Is AI Killing Architectural Creativity or Setting It Free?
L'IA tue-t-elle la créativité architecturale… ou la libère-t-elle ?

L’IA offre aux architectes 'une paire de mains supplémentaire' — mais à quel prix ? Des experts de HOK et de l’Université de Toronto préviennent que si l’IA accélère l’idéation et brise les blocages créatifs, elle pourrait aussi éroder la réflexion lente et délibérée qui donne du sens au design. Le vrai risque, ce n’est pas que des bots dessinent des gratte-ciels, c’est que les humains délèguent leur imagination.
Des étudiants remettent des portfolios époustouflants en un temps record — pourtant, leur compréhension de ce qu’ils ont créé peut être étonnamment superficielle. Un professeur a même réintroduit crayon et papier pour obliger une implication plus profonde. Alors que l’IA redessine les workflows, la question n’est plus de savoir si on l’utilisera, mais comment garder l’intentionnalité en vie dans un monde submergé par les sorties algorithmiques.
À mon époque, une feuille blanche signifiait qu’on méritait ses idées à la sueur, pas par une commande. Aujourd’hui, les étudiants assemblent des rendus photoréalistes en quelques minutes. Impressionnant ? Bien sûr. Mais l’architecture ne tourne pas autour de visuels époustouflants — c’est la façon dont la lumière frappe un mur à 15h en hiver, ou la sensation d’un espace en marchant dedans.

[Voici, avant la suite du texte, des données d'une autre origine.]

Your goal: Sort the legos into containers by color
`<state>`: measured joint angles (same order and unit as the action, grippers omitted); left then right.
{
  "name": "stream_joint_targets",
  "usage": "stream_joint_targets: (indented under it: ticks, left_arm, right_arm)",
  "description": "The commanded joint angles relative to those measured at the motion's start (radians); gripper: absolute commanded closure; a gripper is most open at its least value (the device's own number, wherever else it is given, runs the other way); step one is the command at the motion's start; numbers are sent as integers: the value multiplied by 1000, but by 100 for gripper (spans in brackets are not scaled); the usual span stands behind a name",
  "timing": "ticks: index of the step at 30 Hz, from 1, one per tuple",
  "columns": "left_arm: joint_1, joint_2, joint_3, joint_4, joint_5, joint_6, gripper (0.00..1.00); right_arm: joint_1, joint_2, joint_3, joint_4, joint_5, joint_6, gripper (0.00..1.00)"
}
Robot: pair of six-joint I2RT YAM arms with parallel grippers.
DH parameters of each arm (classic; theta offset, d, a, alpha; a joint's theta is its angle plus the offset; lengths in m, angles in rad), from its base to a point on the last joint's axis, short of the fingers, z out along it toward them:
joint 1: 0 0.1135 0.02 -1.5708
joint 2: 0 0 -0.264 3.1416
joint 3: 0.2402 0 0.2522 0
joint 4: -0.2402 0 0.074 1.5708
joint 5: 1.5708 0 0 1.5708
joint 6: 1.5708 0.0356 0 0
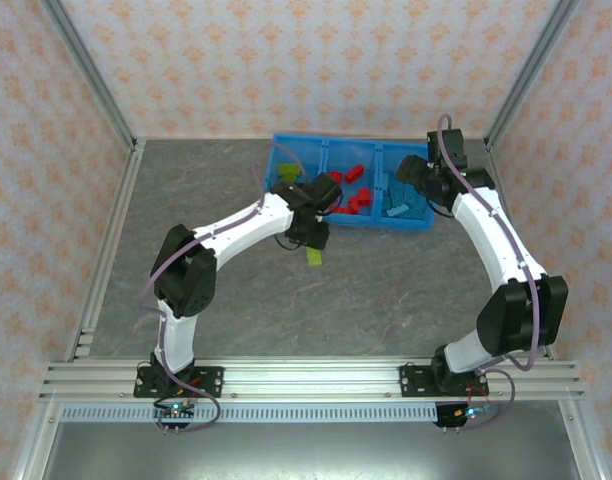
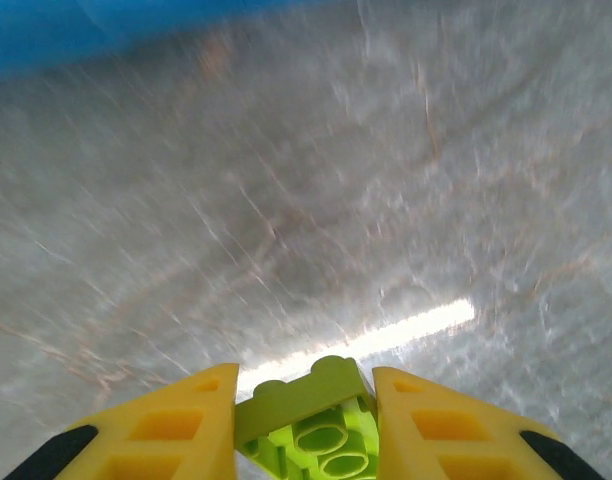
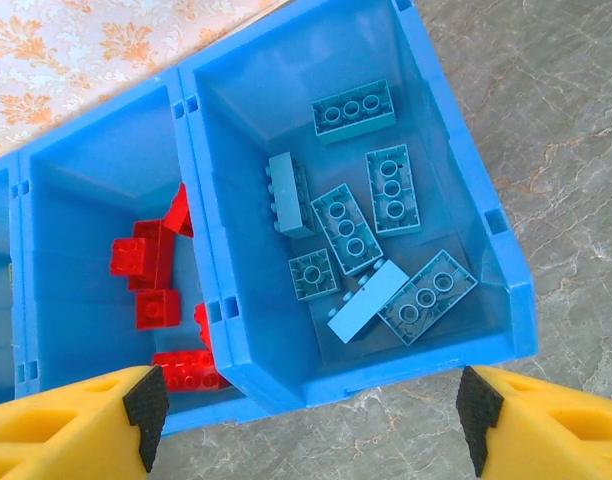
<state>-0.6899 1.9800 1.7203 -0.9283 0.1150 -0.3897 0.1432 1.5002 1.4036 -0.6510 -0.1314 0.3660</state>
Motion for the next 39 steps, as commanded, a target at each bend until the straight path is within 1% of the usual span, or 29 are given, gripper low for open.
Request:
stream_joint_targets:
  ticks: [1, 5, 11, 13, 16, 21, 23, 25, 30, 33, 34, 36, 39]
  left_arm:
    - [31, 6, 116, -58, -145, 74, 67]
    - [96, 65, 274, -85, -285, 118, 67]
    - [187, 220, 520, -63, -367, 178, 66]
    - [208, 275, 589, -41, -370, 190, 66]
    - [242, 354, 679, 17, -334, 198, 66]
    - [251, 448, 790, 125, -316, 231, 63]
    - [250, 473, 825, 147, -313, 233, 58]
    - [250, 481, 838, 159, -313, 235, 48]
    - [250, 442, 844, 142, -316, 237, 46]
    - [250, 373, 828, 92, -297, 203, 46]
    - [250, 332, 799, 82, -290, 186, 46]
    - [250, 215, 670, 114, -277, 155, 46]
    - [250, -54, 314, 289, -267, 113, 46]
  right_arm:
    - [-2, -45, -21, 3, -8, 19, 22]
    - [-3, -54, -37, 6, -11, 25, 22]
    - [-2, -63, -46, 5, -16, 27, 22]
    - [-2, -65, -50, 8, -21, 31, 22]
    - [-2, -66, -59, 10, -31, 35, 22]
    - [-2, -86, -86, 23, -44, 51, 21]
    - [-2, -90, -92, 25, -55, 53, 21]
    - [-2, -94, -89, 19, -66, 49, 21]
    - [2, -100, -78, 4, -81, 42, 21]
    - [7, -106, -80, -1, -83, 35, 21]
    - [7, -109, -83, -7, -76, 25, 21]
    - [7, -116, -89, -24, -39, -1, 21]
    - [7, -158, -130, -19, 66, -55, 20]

Cela demande de la présence, pas des pixels.
Soyons réalistes — les architectes sont des gardiens accrochés au romantisme. L’IA ne nous remplace pas ; elle rase le travail pénible. Pourquoi passer des semaines à modéliser des détails d’escalier si l’IA le fait en quelques secondes ? Libérons-nous pour penser plus grand : impact urbain, durabilité, flux humains. La résistance, c’est juste de l’ego.
L’'illusion de savoir' est réelle. Les étudiants produisent des portfolios qui donnent l’impression qu’ils maîtrisent l’intégrité structurelle, mais interrogez-les sur le cheminement des charges dans une poutre, et ils se figent. Ce n’est pas l’IA le problème — c’est l’absence de validation critique.
Libre de penser plus grand ? Plutôt incapable de penser du tout. On ne peut pas 'penser plus grand' sur l’impact urbain si on ne sait pas comment les bâtiments tiennent debout. Ce n’est pas de l’ego — c’est une compétence de base.
Nous externalisons l’auteurship et nous appelons ça de l’innovation. Si j’entre dans un musée et qu’on me dit : 'Ceci a été co-conçu par une IA', mon intérêt chute instantanément. Où est l’ambition humaine ? La lutte ? L’âme ?
Ouais, facile à dire pour vous. Je coule en studio, on attend de moi des rendus délirants. Si j’utilise pas l’IA, je peux pas rivaliser. Alors oui, peut-être que je connais pas chaque détail de poutre — mais j’apprends encore. Foutez-nous la paix.
Pourquoi faudrait-il choisir ? Utilisez l’IA pour générer 100 options de masse, puis passez la semaine à polir l’une d’entre elles avec jugement humain, maquettes tactiles et empathie sur site. Le meilleur des deux mondes. Arrêtez d’idolâtrer les outils — ou de les diaboliser.